The Fellowship Merry-Go-Round

By Dub McClish

Introductory Note

On May 15–19, 2011, brother Neal Pollard preached in a Gospel meeting at the Sherman Drive Church of Christ (formerly Pearl Street) in Denton, Texas. This meeting may prove to be significant beyond the surface.

Sherman Drive Notes

The Sherman Drive congregation is what is left of the once mighty Pearl Street congregation that for almost a quarter century enjoyed a spotless reputation for soundness and faithfulness. This reputation was known in many nations, principally through its twenty-one consecutive Annual Denton Lectures programs (1982–2002).

Pearl Street apostatized in 2003, mainly through the influence of one of its elders who persuaded two of his fellow elders to join him in the unholy Holy Spirit errors of brethren Mac Deaver and Goebel Music. I was one of the elders and Gary Summers was the preacher when this issue arose. We fought it with all we had from its first appearance, but we did not prevail. The eldership fired Gary in April 2003 and I resigned from the eldership and left in May 2003, both departures precipitated by our opposition to the Deaver error.

When questioned, those elders vehemently insisted more than once (including written statements) that they had not been infected with the Deaver virus. They soon demonstrated the dishonesty their words by their actions, however (Gary Summers and I knew all too well they were lying from face-to-face discussions with them stretching from November 2001–May 2003). In 2004 they furnished Mac Deaver with funds, address lists, and the church’s mailing permit for a special issue of his Biblical Notes Quarterly. In 2005 they further sealed their reputation as deceivers by employing Deaver as their preacher. This apostasy so decimated the church’s numbers it had no use for a 500-seat auditorium and accompanying abundant class room space. In 2007 they sold the Pearl Street property and bought a small building on Sherman Drive, hence the church’s new name.
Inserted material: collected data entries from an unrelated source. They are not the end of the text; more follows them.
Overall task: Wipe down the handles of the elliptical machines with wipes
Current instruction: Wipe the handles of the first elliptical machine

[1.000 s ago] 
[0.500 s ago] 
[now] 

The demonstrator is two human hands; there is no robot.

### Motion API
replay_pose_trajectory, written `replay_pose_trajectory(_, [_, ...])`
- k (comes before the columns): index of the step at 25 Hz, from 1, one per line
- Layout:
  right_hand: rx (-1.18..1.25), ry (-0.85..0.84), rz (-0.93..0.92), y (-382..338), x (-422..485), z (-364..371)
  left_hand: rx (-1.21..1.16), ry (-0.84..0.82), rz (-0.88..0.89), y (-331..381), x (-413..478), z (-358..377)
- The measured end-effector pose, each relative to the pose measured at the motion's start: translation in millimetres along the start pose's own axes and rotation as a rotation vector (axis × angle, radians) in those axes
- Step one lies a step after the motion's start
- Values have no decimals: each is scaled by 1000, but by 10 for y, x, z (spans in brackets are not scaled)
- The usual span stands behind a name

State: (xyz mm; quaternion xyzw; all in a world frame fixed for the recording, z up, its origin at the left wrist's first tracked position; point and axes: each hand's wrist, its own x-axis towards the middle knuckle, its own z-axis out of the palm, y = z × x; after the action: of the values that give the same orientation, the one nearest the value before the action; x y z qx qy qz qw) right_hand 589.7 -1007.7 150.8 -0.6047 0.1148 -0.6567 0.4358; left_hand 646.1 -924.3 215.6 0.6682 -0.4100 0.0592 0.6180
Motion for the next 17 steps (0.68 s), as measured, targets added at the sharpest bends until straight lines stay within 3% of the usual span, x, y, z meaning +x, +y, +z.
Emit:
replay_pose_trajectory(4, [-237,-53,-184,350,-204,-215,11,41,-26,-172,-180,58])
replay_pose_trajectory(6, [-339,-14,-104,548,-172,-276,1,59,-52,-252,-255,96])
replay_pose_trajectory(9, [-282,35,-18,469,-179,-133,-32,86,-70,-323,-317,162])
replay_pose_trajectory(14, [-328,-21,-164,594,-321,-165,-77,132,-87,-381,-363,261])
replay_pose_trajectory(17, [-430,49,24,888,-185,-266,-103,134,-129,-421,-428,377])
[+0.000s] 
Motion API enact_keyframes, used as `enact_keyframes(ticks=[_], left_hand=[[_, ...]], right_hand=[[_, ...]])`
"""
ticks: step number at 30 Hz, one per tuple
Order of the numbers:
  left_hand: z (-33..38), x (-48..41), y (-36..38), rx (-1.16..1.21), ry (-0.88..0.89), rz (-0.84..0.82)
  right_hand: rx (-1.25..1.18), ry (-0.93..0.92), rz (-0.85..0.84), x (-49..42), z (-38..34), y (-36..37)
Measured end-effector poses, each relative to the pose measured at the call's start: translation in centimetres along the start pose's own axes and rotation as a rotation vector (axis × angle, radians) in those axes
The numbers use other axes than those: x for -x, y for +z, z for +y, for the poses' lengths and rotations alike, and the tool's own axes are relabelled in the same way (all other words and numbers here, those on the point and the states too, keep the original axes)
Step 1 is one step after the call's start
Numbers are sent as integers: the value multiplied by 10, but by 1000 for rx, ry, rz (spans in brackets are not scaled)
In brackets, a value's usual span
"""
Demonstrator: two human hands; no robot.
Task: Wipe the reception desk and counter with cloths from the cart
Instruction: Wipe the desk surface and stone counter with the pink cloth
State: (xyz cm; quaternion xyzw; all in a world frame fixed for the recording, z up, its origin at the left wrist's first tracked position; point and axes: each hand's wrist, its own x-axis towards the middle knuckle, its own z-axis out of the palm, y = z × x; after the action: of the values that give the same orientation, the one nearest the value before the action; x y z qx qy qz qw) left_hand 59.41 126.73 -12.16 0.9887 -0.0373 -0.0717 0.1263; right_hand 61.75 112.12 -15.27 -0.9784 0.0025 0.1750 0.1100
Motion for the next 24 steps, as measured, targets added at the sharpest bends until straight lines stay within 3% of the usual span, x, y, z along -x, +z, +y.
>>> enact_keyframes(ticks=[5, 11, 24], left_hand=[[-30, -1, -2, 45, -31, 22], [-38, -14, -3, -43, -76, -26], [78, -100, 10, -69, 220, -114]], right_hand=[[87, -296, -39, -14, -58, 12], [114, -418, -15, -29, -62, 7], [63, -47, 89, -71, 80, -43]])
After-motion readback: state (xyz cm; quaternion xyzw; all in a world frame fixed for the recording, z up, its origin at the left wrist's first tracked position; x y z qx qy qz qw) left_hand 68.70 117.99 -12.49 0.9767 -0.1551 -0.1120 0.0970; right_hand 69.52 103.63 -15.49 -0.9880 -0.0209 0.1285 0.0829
When Deaver joined Pearl Street in 2005, his principal Holy Spirit contention was that He provides help to Christians in a direct manner (in addition to His Word), producing in us spiritual fruit, giving us wisdom, and helping us understand Scripture. In 2006 he began publicly contending that all sinners must undergo both water and Holy Spirit baptism (we have yet to hear if he and all of his disciples [including the Sherman Drive membership] have been re-baptized according to this strange doctrine).

Deaver moved from Sherman Drive in 2010. One might have been tempted to speculate that his doctrinal evolution into Holy Spirit baptism was more than even those derelict elders could tolerate, and that perhaps they “encouraged” him to leave when he “went public” with his novel doctrine. Obviously, this was not so, for they immediately hired his son, Weylan, a chip off the old block, doctrinally as well as physically.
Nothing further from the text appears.